"So central banks elsewhere are still aggressively stimulating their economies and keeping their rates low, and that's acting as a bit of an anchor on longer-term rates".
In any event, interest rate projections for 2018 and 2019 are becoming less reliable guides to future policy amid the likelihood that the Fed's Board of Governors will see a major makeover in the next year.
The estimate for the central bank's preferred measure of inflation, the PCE price index, was cut three-tenths to 1.6 percent, while the core PCE, which excludes volatile food and energy prices, was cut two-tenths to 1.7 percent, according to the Summary of Economic Projections. They acknowledged that inflation was running below target, but also that job gains have been solid.
By the end of the year, the Fed projects its benchmark rate will be at a neutral level, neither stimulating nor dampening economic growth.
However, Sydney climbed more than one percent and Hong Kong staged a late bounce to end up 0.1 percent.
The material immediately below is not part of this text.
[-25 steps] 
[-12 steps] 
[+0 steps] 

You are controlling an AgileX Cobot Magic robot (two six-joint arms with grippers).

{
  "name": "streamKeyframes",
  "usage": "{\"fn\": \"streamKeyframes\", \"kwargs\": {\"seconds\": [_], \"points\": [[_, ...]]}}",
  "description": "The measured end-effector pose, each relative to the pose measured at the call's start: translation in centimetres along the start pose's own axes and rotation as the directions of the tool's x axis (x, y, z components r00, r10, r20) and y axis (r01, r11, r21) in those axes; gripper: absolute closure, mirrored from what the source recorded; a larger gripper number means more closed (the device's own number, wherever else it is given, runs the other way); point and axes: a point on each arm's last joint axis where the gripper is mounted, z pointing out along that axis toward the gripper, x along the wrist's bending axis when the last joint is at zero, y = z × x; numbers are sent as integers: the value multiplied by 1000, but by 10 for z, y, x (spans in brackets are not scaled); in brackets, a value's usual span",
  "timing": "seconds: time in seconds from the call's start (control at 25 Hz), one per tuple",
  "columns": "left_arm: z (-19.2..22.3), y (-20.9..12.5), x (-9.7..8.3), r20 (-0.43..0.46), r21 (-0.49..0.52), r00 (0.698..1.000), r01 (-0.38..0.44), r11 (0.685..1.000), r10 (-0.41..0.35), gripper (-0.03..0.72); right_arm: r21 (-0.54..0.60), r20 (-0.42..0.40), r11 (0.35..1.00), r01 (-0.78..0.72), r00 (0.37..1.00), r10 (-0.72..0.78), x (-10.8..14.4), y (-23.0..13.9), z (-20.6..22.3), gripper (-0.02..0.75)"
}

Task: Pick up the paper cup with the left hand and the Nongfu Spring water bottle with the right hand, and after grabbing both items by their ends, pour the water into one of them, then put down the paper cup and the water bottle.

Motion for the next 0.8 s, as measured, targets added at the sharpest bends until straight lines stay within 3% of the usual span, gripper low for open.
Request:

By then, the Fed's forecast would put its key policy rate at 3 percent.
Policymakers - who also raised interest rates a notch as expected - did not specify when they would begin the bond run-off, though they are aiming for some time later this year.
The rise was widely anticipated after a low unemployment rate, but other economic indicators, including inflation, have been weaker.
US Inflation Demurs as Fed Hike Expected
The Labor Department said on Wednesday its Consumer Price Index dipped 0.1 percent last month after rising 0.2 percent in April. The core CPI increased 1.7 percent year-on-year, the smallest rise since May 2015, after advancing 1.9 percent in April.
The Federal Reserve raised interest rates on Wednesday for the second time in three months, citing continued US economic growth and job market strength, and announced it would begin cutting its holdings of bonds and other securities this year.
The current inflation rate is 1.9 percent, which is pretty much in line with the Fed's target, so this isn't what the rate hike is in reaction to.
The U.S. Commerce Department will issue a report on May retail sales, which are expected to show a smaller rise of 0.1 percent after a 0.4 percent gain in April. Only Neel Kashkari, president of the Minneapolis Fed bank, opposed the increase. If the economy slows, the central bank said it could resume reinvestment of all of the principal payments or even increase the size of the balance sheet if warranted.
At 8:33 a.m. ET, Dow e-minis were up 25 points, or 0.12 percent, with 7,053 contracts changing hands. As of Friday, June 9, the fed funds market was pricing in a 96% chance that the Fed will hike rates by 0.25% at this week's meeting. "However, the actual path of the federal funds rate will depend on the economic outlook as informed by incoming data". While the recent raises of rates have left little imprints on the markets, the Fed should also be cautious of the long-term effects of increased aggression in their monetary policy, which provides a subsequent reason in favour of delaying a further increase to rates.
The Fed is planning another action that could affect mortgage rates: selling off its portfolio of mortgage-backed securities.
Germany's consumer price inflation slowed to a six-month low in May, as initially estimated, data from the statistical office Destatis showed Wednesday.
Why does the Federal Reserve raise the interest rate? In Asia, Japan's Nikkei 225 ended the day marginally lower. But the S&P 500 dropped 0.3%, and the Nasdaq composite lost 0.5%, or 32.5 points. In part, the recent rise in negative-yielding debt is down to exchange rates, with the euro and the yen-which account for a lot of negative-rate bonds-rallying against the dollar.